--- Data ---
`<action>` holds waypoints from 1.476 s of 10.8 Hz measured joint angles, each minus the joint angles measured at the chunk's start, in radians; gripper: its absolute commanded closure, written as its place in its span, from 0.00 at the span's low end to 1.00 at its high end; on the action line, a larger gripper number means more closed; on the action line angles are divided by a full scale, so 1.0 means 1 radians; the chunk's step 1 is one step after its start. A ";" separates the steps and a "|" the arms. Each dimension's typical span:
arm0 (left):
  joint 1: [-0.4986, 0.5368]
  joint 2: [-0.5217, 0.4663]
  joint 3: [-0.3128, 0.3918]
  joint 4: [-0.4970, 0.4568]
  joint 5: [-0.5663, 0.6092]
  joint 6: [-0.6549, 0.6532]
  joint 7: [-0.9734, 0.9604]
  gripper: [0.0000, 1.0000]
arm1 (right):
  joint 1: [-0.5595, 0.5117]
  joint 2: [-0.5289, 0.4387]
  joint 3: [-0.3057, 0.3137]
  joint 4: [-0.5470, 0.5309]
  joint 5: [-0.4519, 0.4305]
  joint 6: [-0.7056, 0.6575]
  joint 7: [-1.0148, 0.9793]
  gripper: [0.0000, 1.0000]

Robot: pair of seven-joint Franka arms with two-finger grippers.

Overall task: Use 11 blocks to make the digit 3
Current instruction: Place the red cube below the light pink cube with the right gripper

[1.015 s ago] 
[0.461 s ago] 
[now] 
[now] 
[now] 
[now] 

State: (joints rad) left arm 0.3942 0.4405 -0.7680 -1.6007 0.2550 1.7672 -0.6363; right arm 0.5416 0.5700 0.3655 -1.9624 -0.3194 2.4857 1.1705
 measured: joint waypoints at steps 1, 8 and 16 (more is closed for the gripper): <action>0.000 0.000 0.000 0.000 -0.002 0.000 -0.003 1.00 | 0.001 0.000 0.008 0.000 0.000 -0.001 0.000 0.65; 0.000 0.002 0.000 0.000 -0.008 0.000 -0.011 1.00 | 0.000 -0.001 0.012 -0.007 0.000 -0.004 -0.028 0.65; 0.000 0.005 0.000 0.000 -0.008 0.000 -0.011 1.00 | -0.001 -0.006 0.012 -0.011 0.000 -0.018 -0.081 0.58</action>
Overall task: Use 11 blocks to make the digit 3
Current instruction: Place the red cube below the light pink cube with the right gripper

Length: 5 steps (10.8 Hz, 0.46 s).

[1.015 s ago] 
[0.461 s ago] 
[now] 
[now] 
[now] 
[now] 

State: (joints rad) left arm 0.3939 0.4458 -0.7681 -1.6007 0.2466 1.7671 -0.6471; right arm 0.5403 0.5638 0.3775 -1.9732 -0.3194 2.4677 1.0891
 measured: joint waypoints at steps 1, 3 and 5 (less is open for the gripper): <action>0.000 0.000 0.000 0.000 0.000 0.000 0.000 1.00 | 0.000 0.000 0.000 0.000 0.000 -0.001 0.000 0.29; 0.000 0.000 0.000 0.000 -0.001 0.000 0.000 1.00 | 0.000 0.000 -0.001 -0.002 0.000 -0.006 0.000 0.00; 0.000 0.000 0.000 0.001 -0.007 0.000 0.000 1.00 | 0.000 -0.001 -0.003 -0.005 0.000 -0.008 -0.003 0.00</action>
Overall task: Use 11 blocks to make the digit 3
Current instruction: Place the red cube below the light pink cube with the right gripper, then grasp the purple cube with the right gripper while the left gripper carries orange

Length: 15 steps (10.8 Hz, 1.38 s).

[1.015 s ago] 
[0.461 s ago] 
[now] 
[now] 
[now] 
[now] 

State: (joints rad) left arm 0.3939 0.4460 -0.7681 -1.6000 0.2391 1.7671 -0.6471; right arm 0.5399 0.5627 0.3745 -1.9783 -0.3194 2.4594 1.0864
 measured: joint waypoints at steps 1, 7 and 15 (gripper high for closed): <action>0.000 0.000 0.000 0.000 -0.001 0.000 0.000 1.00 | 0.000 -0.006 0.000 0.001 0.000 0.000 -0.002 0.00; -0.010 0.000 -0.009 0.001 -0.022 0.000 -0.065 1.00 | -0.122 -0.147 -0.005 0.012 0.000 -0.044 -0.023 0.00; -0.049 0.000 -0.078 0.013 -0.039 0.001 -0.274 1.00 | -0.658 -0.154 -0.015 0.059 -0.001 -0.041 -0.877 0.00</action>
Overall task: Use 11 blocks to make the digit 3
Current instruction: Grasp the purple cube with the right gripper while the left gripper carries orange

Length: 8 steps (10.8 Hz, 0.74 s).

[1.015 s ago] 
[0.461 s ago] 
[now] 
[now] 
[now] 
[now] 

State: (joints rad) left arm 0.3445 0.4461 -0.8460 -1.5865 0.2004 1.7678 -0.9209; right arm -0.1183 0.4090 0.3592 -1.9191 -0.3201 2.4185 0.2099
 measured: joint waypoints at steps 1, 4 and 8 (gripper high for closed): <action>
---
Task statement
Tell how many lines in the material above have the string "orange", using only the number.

Final answer
2